Re: CONFIG_VMAP_STACK, on-stack struct, and wake_up_bit

From: Mel Gorman
Date: Wed Oct 26 2016 - 16:32:09 EST


On Wed, Oct 26, 2016 at 10:15:30AM -0700, Linus Torvalds wrote:
> On Wed, Oct 26, 2016 at 9:32 AM, Linus Torvalds
> <torvalds@xxxxxxxxxxxxxxxxxxxx> wrote:
> >
> > Quite frankly, I think the solution is to just rip out all the insane
> > zone crap.
>
> IOW, something like the attached.
>
> Advantage:
>
> - just look at the number of garbage lines removed! 21
> insertions(+), 182 deletions(-)
>
> - it will actually speed up even the current case for all common
> situations: no idiotic extra indirections that will take extra cache
> misses
>
> - because the bit_wait_table array is now denser (256 entries is
> about 6kB of data on 64-bit with no spinlock debugging, so ~100
> cachelines), maybe it gets fewer cache misses too
>
> - we know how to handle the page_waitqueue contention issue, and it
> has nothing to do with the stupid NUMA zones
>
> The only case you actually get real page wait activity is IO, and I
> suspect that hashing it out over ~100 cachelines will be more than
> sufficient to avoid excessive contention, plus it's a cache-miss vs an
> IO, so nobody sane cares.
>

IO wait activity is not all that matters. We hit the lock/unlock paths
during a lot of operations like reclaim.

False sharing is possible with either the new or old scheme so it's
irrelevant. There will be some remote NUMA cache misses which may be made
worse by false sharing. In the reclaim case, the bulk of those are hit
by kswapd. Kswapd itself doesn't care but there may be increased NUMA
traffic. By the time you hit direct reclaim, a remote cache miss is not
going to be the end of the world.

> Guys, holler if you hate this, but I think it's realistically the only
> sane solution to the "wait queue on stack" issue.
>

Hate? No.

It's not clear cut that NUMA remote accesses will be a problem. A remote
cache miss may or may not be more expensive than multiple calculations,
virt->page calculations and chasing pointers to lookup the zone and the
table. It's multiple potential local misses versus one remote.

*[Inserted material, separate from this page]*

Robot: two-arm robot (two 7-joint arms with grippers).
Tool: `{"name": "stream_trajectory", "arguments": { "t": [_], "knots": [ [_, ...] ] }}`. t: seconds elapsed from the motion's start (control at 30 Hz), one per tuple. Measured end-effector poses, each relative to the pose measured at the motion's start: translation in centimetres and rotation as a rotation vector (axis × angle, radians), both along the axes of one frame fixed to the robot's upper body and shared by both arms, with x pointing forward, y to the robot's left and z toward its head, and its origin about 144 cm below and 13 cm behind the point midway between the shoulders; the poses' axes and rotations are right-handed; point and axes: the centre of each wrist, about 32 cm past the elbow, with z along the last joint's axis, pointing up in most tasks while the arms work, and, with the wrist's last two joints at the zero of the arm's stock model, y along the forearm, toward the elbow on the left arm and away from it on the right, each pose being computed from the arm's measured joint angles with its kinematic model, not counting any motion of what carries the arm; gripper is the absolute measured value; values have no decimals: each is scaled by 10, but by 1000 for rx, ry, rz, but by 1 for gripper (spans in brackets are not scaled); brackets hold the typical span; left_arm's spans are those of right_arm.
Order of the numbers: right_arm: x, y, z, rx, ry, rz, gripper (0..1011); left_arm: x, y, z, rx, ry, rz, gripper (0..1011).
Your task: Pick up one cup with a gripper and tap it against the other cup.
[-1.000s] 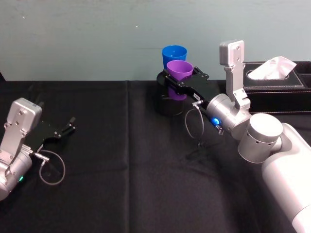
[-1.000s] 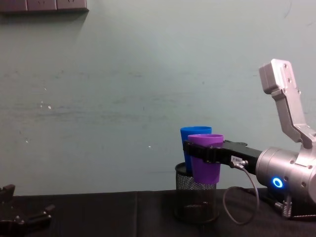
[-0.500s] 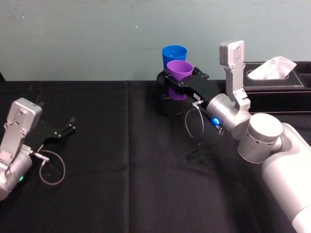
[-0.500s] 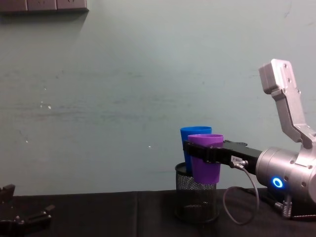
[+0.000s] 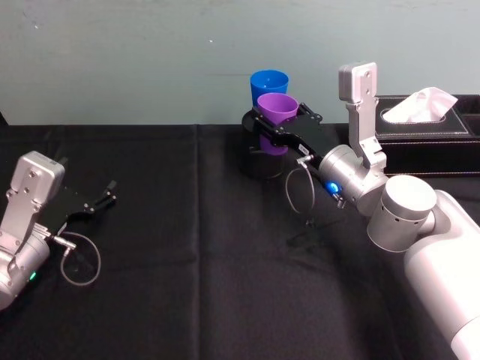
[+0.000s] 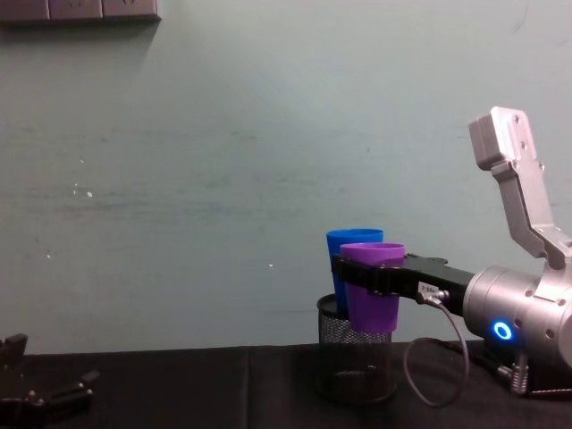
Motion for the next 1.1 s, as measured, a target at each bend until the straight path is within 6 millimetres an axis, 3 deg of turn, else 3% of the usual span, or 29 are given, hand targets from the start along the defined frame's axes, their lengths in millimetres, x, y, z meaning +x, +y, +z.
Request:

Even if NUMA conflicts are a problem then 256 entries gives 96 cache
lines. For pages only, the hash routine could partition table space into
max(96, nr_online_nodes) partitions. It wouldn't be perfect as wait_table_t
does not align well with cache line sizes so there would be collisions
on the boundary but it'd be close enough. It would require page_waitqueue
use a different hashing function so it's not simple but it's possible if
someone is sufficiently motivated and found a workload that matters.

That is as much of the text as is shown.